\name{rnmixGibbs}
\alias{rnmixGibbs}
\concept{bayes}
\concept{MCMC}
\concept{normal mixtures}
\concept{Gibbs Sampling}

\title{Gibbs Sampler for Normal Mixtures}

\description{
\code{rnmixGibbs} implements a Gibbs Sampler for normal mixtures.
}

\usage{rnmixGibbs(Data, Prior, Mcmc)}

\arguments{
  \item{Data }{list(y)}
  \item{Prior}{list(Mubar, A, nu, V, a, ncomp)}
  \item{Mcmc }{list(R, keep, nprint, Loglike)}
}

\details{
\subsection{Model and Priors}{
  \eqn{y_i} \eqn{\sim}{~} \eqn{N(\mu_{ind_i}, \Sigma_{ind_i})} \cr
  ind \eqn{\sim}{~} iid multinomial(p) with \eqn{p} an \eqn{ncomp x 1} vector of probs

  \eqn{\mu_j}    \eqn{\sim}{~} \eqn{N(mubar, \Sigma_j (x) A^{-1})} with \eqn{mubar=vec(Mubar)} \cr
  \eqn{\Sigma_j} \eqn{\sim}{~} \eqn{IW(nu, V)} \cr
  Note: this is the natural conjugate prior -- a special case of multivariate regression \cr
  
  \eqn{p} \eqn{\sim}{~} Dirchlet(a)
}
\subsection{Argument Details}{
  \emph{\code{Data  = list(y)}}
  \tabular{ll}{
    \code{y:       } \tab \eqn{n x k} matrix of data (rows are obs)
    }
  \emph{\code{Prior = list(Mubar, A, nu, V, a, ncomp)} [only \code{ncomp} required]}
  \tabular{ll}{
    \code{Mubar:   } \tab \eqn{1 x k} vector with prior mean of normal component means (def: 0) \cr
    \code{A:       } \tab \eqn{1 x 1} precision parameter for prior on mean of normal component (def: 0.01) \cr
    \code{nu:      } \tab d.f. parameter for prior on Sigma (normal component cov matrix) (def: k+3) \cr
    \code{V:       } \tab \eqn{k x k} location matrix of IW prior on Sigma (def: nu*I) \cr
    \code{a:       } \tab \eqn{ncomp x 1} vector of Dirichlet prior parameters (def: \code{rep(5,ncomp)}) \cr
    \code{ncomp:   } \tab number of normal components to be included
    }
  \emph{\code{Mcmc  = list(R, keep, nprint, Loglike)} [only \code{R} required]}
  \tabular{ll}{
    \code{R:       } \tab number of MCMC draws \cr
    \code{keep:    } \tab MCMC thinning parameter -- keep every \code{keep}th draw (def: 1) \cr
    \code{nprint:  } \tab print the estimated time remaining for every \code{nprint}'th draw (def: 100, set to 0 for no print) \cr
    \code{LogLike: } \tab logical flag for whether to compute the log-likelihood (def: \code{FALSE})
    }
}
\subsection{\code{nmix} Details}{
  \code{nmix} is a list with 3 components.
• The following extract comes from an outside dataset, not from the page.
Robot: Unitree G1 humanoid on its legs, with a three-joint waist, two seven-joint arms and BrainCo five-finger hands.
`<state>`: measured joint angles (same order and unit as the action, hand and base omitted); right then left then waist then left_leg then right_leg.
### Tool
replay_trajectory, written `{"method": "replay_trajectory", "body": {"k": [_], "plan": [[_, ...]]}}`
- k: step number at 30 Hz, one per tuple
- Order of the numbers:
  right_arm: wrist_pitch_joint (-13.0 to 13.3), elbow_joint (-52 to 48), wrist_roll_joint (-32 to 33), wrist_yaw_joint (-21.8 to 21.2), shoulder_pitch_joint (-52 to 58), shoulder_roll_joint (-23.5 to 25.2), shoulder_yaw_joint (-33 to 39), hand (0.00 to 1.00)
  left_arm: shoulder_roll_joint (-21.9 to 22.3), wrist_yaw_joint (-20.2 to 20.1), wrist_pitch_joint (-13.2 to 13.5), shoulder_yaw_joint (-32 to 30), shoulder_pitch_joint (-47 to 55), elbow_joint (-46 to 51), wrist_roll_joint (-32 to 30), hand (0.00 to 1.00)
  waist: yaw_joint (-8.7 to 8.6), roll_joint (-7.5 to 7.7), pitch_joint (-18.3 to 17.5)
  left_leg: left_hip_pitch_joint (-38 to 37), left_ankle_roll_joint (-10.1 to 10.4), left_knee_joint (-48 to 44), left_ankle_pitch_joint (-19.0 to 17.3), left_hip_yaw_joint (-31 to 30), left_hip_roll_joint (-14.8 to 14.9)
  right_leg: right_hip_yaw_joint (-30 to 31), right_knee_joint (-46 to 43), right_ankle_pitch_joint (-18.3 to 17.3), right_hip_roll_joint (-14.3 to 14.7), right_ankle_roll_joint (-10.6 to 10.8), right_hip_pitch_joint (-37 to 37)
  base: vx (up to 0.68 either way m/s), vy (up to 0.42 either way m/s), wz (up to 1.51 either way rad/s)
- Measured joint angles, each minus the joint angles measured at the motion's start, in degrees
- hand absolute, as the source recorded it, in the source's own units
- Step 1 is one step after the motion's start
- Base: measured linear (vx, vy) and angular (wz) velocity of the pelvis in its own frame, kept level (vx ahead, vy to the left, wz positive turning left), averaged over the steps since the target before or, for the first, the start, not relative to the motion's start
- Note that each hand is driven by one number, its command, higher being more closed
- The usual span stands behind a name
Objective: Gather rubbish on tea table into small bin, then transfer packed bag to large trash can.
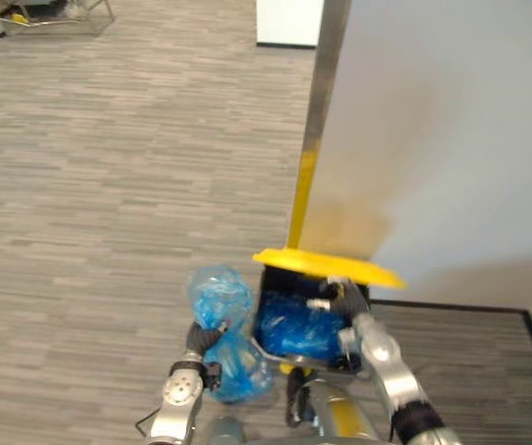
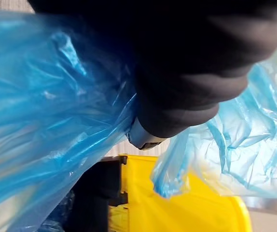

Several functions in the \code{bayesm} package that involve a Dirichlet Process or mixture-of-normals return \code{nmix}. Across these functions, a common structure is used for \code{nmix} in order to utilize generic summary and plotting functions. 
  \tabular{ll}{
  \code{probdraw:} \tab \eqn{ncomp x R/keep} matrix that reports the probability that each draw came from a particular component \cr
  \code{zdraw:   } \tab \eqn{R/keep x nobs} matrix that indicates which component each draw is assigned to \cr
  \code{compdraw:} \tab A list of \eqn{R/keep} lists of \eqn{ncomp} lists. Each of the inner-most lists has 2 elemens: a vector of draws for \code{mu} and a matrix of draws for the Cholesky root of \code{Sigma}.
  }
}
}

\value{
  A list containing:
  \item{ll   }{ \eqn{R/keep x 1} vector of log-likelihood values}
  \item{nmix }{ a list containing: \code{probdraw}, \code{zdraw}, \code{compdraw} (see \dQuote{\code{nmix} Details} section)}
}

\note{
In this model, the component normal parameters are not-identified due to label-switching. However, the fitted mixture of normals density is identified as it is invariant to label-switching. See chapter 5 of Rossi et al below for details. 
  
Use \code{eMixMargDen} or \code{momMix} to compute posterior expectation or distribution of various identified parameters.
}

\author{Peter Rossi, Anderson School, UCLA, \email{perossichi@gmail.com}.}

\references{For further discussion, see Chapter 3, \emph{Bayesian Statistics and Marketing} by Rossi, Allenby, and McCulloch.}

\seealso{ \code{\link{rmixture}}, \code{\link{rmixGibbs}} ,\code{\link{eMixMargDen}}, \code{\link{momMix}},
 \code{\link{mixDen}}, \code{\link{mixDenBi}}}

\examples{
if(nchar(Sys.getenv("LONG_TEST")) != 0) {R=2000} else {R=10}
set.seed(66)

dim = 5
k = 3   # dimension of simulated data and number of "true" components
sigma = matrix(rep(0.5,dim^2), nrow=dim)
diag(sigma) = 1
sigfac = c(1,1,1)
mufac = c(1,2,3)
compsmv = list()
for(i in 1:k) compsmv[[i]] = list(mu=mufac[i]*1:dim, sigma=sigfac[i]*sigma)

# change to "rooti" scale
comps = list() 
for(i in 1:k) comps[[i]] = list(mu=compsmv[[i]][[1]], rooti=solve(chol(compsmv[[i]][[2]])))
pvec = (1:k) / sum(1:k)

nobs = 500
dm = rmixture(nobs, pvec, comps)

Data1 = list(y=dm$x)
ncomp = 9
Prior1 = list(ncomp=ncomp)
Mcmc1 = list(R=R, keep=1)

out = rnmixGibbs(Data=Data1, Prior=Prior1, Mcmc=Mcmc1)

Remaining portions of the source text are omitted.